Specht teaches within the Tibetan Vajrayana tradition with its layered approach to sutra and tantra. Current affiliations include Tergar. The lineage shows up less in titles than in the way Specht talks about practice, with steady reference to the older Buddhist vocabulary while keeping the door open for people who've never read a sutra. Whether that framing lands as monastic or lay depends on the specific talk, but the consistent thread is care for the form without letting the form become the point.

What to expect

Sitting with Specht, you can expect grounded instruction in shamatha, with space to ask questions and bring whatever's actually showing up in your practice. Group settings have a community feel without becoming social. People sit, listen, and check in. The teaching voice is steady. Specht won't push you past your edge, and there's a clear preference for slow, sustainable practice over breakthrough chasing. Bring a notebook if you like, or don't. Either way, you'll be met where you are.
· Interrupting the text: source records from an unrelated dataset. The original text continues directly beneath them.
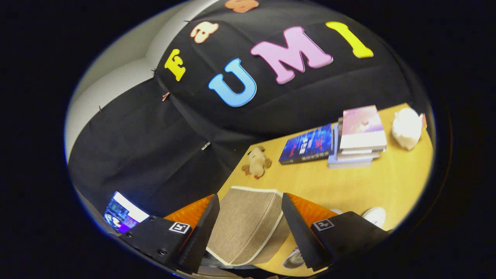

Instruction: Open the storage box then place both shoes into the box .Put the left shoe in first, then the right shoe, with the right side of both shoes facing outward in a uniform manner.

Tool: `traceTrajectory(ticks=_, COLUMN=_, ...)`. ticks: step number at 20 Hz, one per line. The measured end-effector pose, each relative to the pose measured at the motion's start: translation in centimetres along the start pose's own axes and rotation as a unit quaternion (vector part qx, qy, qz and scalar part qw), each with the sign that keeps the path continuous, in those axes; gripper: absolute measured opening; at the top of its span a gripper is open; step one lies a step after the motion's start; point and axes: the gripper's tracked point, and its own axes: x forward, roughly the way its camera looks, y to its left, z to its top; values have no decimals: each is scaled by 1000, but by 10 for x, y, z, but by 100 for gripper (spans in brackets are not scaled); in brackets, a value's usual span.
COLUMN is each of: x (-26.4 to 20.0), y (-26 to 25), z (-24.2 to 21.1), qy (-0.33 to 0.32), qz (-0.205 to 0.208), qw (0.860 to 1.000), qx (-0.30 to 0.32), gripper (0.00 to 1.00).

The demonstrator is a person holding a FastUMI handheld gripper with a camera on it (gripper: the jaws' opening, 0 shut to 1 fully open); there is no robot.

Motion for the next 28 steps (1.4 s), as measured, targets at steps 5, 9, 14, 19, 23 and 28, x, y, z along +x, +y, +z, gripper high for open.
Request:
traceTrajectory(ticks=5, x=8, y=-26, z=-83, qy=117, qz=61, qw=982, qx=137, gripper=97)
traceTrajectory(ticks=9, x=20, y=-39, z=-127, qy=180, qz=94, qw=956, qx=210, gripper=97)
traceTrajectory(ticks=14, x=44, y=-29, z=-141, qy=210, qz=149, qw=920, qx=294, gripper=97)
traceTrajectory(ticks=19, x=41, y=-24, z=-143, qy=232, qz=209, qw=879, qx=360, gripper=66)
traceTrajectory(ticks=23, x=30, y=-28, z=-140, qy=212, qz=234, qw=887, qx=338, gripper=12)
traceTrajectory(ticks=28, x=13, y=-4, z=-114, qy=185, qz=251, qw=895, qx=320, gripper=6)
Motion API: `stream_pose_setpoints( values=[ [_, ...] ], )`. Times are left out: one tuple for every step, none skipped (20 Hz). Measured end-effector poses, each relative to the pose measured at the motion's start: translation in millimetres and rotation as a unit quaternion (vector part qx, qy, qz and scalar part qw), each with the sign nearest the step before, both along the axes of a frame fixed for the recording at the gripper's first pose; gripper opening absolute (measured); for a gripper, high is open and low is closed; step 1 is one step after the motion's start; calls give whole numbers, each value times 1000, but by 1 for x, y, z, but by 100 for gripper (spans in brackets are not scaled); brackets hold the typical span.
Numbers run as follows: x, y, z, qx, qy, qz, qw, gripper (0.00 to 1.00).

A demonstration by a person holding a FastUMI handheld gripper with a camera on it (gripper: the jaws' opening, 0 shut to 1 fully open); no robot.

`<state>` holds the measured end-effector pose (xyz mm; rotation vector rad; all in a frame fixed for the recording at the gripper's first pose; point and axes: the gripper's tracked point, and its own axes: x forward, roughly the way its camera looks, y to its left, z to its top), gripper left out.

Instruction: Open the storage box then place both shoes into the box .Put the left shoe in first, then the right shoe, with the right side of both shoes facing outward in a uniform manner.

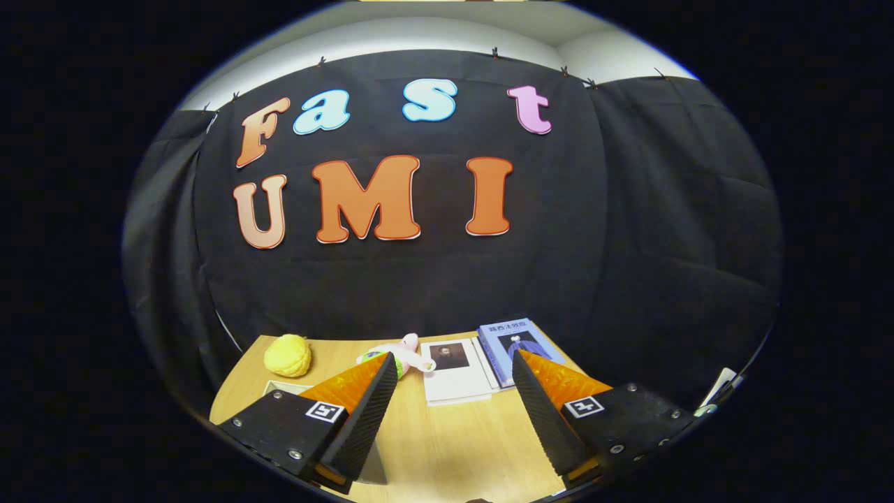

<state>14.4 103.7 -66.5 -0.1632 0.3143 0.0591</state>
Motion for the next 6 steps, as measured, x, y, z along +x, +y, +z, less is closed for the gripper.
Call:
stream_pose_setpoints(
  values=[
    [-1, -4, 0, -4, -4, -1, 1000, 99],
    [-2, -9, -1, -5, -5, -5, 1000, 99],
    [-2, -14, -3, -2, -4, -9, 1000, 99],
    [-1, -16, -5, 4, 1, -12, 1000, 99],
    [-2, -17, -8, 12, 5, -13, 1000, 99],
    [-2, -17, -9, 19, 6, -12, 1000, 99]
  ],
)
Who this teacher resonates with

New meditators
If you're early in your practice, Specht's talks lay out the basics without assuming prior background, and the language stays accessible throughout.
Tibetan-curious practitioners
Anyone drawn to Tibetan Buddhist practice will find Specht offers grounding in shamatha and the broader Vajrayana approach.
Householders fitting practice into life
For working adults trying to keep a real practice alive alongside jobs and family, Specht's talks normalize the difficulty without lowering the bar.
Wisdom and compassion, practiced together, are the whole path.

Frequently asked questions

What tradition does Specht teach?
Franka Cordua-von Specht teaches within the Tibetan Vajrayana tradition with its layered approach to sutra and tantra. Core practices include shamatha, analytical meditation, deity practice, with a recurring focus on bodhicitta and emptiness. The framing stays accessible, so practitioners new to Buddhist vocabulary can follow without prior background, while longer-term students will recognize the classical references underneath.
Is Specht a monk, nun, or lay teacher?
Source materials don't specify Specht's monastic status clearly, so we've left that field unconfirmed rather than guess. What's clear from the talks themselves is the lineage frame and the steady, unhurried way the teaching is offered, in the Tibetan Vajrayana tradition with its layered approach to sutra and tantra.
Where can I listen to Specht's talks?
Recorded talks are available through the source archive at https://tergar.org/tergar-guides-instructors-and-facilitators. All recordings are free to stream, which makes the archive a useful starting point for anyone building a self-guided study habit.
How can I sit with Specht?
Retreats and sittings happen primarily through affiliated centers, including Tergar. Schedules and registration are listed on those centers' websites. Online programs are also part of the rotation, which keeps participation possible for practitioners who can't travel for in-person retreat.